Collection entries
+===+
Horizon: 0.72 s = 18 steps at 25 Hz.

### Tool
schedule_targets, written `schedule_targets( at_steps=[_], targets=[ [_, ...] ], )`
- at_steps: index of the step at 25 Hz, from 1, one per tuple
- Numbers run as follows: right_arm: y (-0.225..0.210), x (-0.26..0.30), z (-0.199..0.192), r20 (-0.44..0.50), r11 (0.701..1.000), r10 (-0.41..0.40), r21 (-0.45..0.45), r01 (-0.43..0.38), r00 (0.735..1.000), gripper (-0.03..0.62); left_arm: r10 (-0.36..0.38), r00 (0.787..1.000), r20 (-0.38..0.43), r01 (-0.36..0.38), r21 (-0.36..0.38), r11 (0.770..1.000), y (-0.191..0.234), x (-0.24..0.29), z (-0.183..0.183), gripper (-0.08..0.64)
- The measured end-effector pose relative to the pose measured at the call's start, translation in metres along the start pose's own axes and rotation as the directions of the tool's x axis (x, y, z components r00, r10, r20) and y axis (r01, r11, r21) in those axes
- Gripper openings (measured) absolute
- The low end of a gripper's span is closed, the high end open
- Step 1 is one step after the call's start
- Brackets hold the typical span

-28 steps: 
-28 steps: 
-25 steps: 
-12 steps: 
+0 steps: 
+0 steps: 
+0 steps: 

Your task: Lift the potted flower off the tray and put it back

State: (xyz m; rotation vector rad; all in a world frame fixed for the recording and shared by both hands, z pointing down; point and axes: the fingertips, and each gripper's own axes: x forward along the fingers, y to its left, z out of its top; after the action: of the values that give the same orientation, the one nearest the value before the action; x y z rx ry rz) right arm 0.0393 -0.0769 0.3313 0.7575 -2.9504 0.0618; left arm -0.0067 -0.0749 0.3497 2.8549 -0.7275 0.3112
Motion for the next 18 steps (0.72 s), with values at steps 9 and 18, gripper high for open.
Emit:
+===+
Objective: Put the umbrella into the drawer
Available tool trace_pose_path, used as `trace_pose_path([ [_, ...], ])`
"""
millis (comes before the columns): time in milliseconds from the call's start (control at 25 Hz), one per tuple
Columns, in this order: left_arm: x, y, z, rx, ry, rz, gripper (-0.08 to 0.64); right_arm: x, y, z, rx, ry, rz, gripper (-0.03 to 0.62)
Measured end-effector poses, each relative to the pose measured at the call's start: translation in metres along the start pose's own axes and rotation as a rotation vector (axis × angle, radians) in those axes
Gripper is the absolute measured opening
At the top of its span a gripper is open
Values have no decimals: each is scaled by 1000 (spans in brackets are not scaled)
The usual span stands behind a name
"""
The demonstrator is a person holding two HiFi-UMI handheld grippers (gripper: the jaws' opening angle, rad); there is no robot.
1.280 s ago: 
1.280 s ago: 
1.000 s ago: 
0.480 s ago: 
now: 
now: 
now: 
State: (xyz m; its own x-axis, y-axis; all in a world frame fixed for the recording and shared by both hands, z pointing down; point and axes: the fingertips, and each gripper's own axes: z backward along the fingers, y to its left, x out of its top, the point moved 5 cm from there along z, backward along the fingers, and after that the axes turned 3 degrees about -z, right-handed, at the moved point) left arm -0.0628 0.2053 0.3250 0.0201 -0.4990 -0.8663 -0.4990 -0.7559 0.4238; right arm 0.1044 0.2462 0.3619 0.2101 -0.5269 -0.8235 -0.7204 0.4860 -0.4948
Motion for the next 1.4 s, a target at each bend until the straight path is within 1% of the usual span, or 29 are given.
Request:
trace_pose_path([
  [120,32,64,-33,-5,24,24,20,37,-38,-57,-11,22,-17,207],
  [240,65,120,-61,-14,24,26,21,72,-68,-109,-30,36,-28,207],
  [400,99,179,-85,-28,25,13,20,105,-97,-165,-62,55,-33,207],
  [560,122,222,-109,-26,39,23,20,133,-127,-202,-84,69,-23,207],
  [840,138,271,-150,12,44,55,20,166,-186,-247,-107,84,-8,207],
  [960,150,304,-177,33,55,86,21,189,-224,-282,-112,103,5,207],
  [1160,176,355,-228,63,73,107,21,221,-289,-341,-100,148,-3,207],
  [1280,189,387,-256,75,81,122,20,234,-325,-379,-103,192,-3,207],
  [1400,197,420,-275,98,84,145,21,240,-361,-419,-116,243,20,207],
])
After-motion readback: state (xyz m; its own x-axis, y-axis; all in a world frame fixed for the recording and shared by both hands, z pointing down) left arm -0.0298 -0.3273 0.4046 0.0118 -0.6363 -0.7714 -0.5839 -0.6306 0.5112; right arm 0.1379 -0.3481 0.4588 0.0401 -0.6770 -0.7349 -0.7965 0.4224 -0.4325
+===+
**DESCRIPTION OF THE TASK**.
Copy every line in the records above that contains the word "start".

**EXERCISE SOLUTION**.
- The measured end-effector pose relative to the pose measured at the call's start, translation in metres along the start pose's own axes and rotation as the directions of the tool's x axis (x, y, z components r00, r10, r20) and y axis (r01, r11, r21) in those axes
- Step 1 is one step after the call's start
millis (comes before the columns): time in milliseconds from the call's start (control at 25 Hz), one per tuple
Measured end-effector poses, each relative to the pose measured at the call's start: translation in metres along the start pose's own axes and rotation as a rotation vector (axis × angle, radians) in those axes

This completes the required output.